La foule présente à l'ouverture de la Foire de Libramont

Publié le - Mis à jour le

Belgique

Dès le début de la matinée, les allées du champ de foire se sont progressivement emplies de monde


LIBRAMONT La 78e Foire agricole de Libramont a ouvert ses portes au public, vendredi matin, dans une grande affluence et sous un soleil encore généreux -avant la pluie-, mais sans pour autant oublier les quelques nuages (réforme de la PAC, crise, brucellose) planant dans le ciel du monde agricole.

Dès le début de la matinée, les allées du champ de foire se sont progressivement emplies de monde. "Il suffit de se promener dans les allées pour voir qu'il y a énormément de monde. Les gens sont un peu perdus par la nouvelle configuration mais sont très contents de découvrir de nouveaux aspects de la Foire", a déclaré à l'agence Belga le Secrétaire général de la Foire de Libramont, Jean-François Piérard.

Cette édition 2012 est en effet marquée par la mise en service d'un bâtiment d'exposition flambant neuf. L'imposant, mais élégant, complexe "Libramont Exhibition and Congress", offre à la Foire 15.000 m2 de nouvelles parcelles d'exposition et a entraîné le déplacement, par rapport aux années précédentes, de 40% des exposants. "Les gens sont curieux de voir les nouvelles installations. On craignait l'impact de l'absence de concours bovins (en raison de la brucellose, ndlr) mais c'est largement compensé par l'envie de décourvrir les nouveaux sites", a ajouté M. Piérard.

Parmi les badauds et professionnels du secteur, on notait également la présence de nombreux responsables politiques. La ministre fédérale de l'Agriculture, Sabine Laruelle, le ministre wallon de l'Agriculture Carlo Di Antonio et le ministre wallon de l'Environnement, Philippe Henry, ont notamment assisté à l'inauguration du stand de la FUGEA, la fédération unie de groupements d'éleveurs et d'agriculteurs, qui leur a offert à chacun un cadeau.

Par la voix de son président, Philippe Duvivier, la FUGEA a rappelé sa revendication de prix tenant compte des coûts de production des agriculteurs et permettant une juste rémunération et donc une autonomie financière de ceux-ci.

Les responsables de la FUGEA ont ensuite demandé aux ministres de l'Agriculture ce qu'ils comptaient faire pour garantir la durabilité des fermes familiales.
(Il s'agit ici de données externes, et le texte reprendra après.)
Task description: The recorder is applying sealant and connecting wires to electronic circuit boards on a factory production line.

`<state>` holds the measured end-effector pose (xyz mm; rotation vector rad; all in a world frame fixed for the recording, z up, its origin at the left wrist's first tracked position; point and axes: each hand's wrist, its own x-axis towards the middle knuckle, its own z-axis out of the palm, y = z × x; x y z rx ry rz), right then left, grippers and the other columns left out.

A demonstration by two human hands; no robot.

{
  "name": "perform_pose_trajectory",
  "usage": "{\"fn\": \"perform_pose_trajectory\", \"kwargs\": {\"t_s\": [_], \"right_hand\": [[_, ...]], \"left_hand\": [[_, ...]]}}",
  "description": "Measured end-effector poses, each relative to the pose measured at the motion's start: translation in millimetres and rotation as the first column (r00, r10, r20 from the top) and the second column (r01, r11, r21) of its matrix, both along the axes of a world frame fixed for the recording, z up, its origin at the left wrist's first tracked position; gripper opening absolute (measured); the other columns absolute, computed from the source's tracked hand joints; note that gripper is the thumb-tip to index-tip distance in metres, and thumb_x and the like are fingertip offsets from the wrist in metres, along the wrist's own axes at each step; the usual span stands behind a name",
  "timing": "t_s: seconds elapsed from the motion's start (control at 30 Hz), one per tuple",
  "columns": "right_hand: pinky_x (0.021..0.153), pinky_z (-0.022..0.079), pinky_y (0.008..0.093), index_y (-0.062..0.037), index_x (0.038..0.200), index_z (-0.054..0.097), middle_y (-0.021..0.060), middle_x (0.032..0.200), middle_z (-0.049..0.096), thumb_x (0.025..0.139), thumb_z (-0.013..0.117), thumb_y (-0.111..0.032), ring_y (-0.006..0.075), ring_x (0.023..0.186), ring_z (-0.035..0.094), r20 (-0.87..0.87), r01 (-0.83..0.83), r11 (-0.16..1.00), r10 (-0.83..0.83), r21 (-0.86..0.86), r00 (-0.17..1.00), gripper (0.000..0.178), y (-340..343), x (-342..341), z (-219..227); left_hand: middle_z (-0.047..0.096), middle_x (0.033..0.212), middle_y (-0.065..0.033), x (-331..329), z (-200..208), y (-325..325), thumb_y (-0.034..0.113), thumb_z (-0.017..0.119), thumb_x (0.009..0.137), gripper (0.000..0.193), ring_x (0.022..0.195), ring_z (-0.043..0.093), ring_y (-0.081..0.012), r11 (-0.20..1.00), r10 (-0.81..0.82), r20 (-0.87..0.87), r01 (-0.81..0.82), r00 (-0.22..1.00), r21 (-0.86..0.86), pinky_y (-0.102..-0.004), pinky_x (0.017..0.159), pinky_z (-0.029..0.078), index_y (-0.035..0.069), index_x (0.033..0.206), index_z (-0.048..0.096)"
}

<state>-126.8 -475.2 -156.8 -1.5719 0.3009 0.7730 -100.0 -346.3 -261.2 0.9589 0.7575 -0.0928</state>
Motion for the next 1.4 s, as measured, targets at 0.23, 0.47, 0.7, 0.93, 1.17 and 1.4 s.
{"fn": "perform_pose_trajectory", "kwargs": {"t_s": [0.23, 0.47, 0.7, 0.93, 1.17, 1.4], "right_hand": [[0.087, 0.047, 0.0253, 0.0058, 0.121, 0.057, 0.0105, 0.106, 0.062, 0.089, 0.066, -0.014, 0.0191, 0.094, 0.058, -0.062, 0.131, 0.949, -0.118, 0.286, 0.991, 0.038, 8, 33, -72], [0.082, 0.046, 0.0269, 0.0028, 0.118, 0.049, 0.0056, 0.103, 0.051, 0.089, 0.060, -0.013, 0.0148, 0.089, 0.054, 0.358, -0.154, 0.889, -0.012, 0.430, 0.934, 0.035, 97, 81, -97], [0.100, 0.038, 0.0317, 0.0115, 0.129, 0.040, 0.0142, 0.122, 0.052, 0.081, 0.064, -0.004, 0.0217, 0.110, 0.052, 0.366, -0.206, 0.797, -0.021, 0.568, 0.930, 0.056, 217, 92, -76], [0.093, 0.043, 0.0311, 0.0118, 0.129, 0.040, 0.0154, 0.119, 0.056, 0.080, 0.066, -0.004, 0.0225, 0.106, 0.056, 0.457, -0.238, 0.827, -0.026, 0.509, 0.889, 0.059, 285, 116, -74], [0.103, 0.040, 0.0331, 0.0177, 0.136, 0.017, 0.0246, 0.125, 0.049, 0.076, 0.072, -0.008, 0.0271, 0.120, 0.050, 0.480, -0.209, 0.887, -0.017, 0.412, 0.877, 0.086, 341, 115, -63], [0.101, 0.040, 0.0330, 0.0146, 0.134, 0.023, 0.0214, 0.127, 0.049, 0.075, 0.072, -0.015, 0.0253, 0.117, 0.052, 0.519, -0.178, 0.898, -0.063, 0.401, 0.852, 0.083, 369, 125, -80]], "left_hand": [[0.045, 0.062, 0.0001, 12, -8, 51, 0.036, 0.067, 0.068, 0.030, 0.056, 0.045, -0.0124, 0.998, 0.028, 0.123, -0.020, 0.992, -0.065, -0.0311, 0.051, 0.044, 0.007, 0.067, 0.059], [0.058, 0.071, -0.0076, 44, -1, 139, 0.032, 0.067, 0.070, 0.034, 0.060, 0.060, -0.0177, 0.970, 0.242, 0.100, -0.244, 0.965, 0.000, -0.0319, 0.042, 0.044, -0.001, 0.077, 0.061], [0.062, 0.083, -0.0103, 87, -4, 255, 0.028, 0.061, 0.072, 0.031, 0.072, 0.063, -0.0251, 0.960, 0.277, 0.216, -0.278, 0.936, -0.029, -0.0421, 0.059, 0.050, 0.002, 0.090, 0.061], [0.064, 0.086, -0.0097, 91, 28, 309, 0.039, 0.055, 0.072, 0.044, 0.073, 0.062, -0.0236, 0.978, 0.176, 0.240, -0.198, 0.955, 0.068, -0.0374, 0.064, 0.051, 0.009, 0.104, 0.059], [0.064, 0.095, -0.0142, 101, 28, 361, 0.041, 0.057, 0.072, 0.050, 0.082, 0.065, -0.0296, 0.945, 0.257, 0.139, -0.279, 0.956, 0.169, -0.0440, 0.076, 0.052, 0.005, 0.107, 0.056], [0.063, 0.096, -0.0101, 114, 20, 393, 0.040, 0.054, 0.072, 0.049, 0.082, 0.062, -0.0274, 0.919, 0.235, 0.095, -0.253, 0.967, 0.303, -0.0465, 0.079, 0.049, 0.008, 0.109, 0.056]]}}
Dans sa réponse, Mme Laruelle a souligné l'importance d'un équilibre entre durabilité économique, durabilité sociale et durabilité environnementale.

Evoquant les propositions de réforme de la Politique agricole commune (PAC) après 2013 venant de la Commission européenne, Mme Laruelle a jugé qu'elles contenaient "des points intéressants et des points faibles". Elle a également indiqué que la proposition d'un budget de la PAC équivalent au budget actuel, sans indexation, représentait aux yeux de la Belgique "un minimum minimorum".

De son côté, M. Di Antonio a jugé "fondamental" que se rencontrent l'agriculture wallonne et les consommateurs wallons. "S'il y avait un seul message à faire passer, ce serait 'consommer Wallon'. Mais les agriculteurs wallons doivent aussi rencontrer les demandes des consommateurs wallons". Le ministre wallon a encore mis en exergue l'importance des circuits courts et d'une plus grande autonomie, notamment énergétique, des exploitations agricoles wallonnes.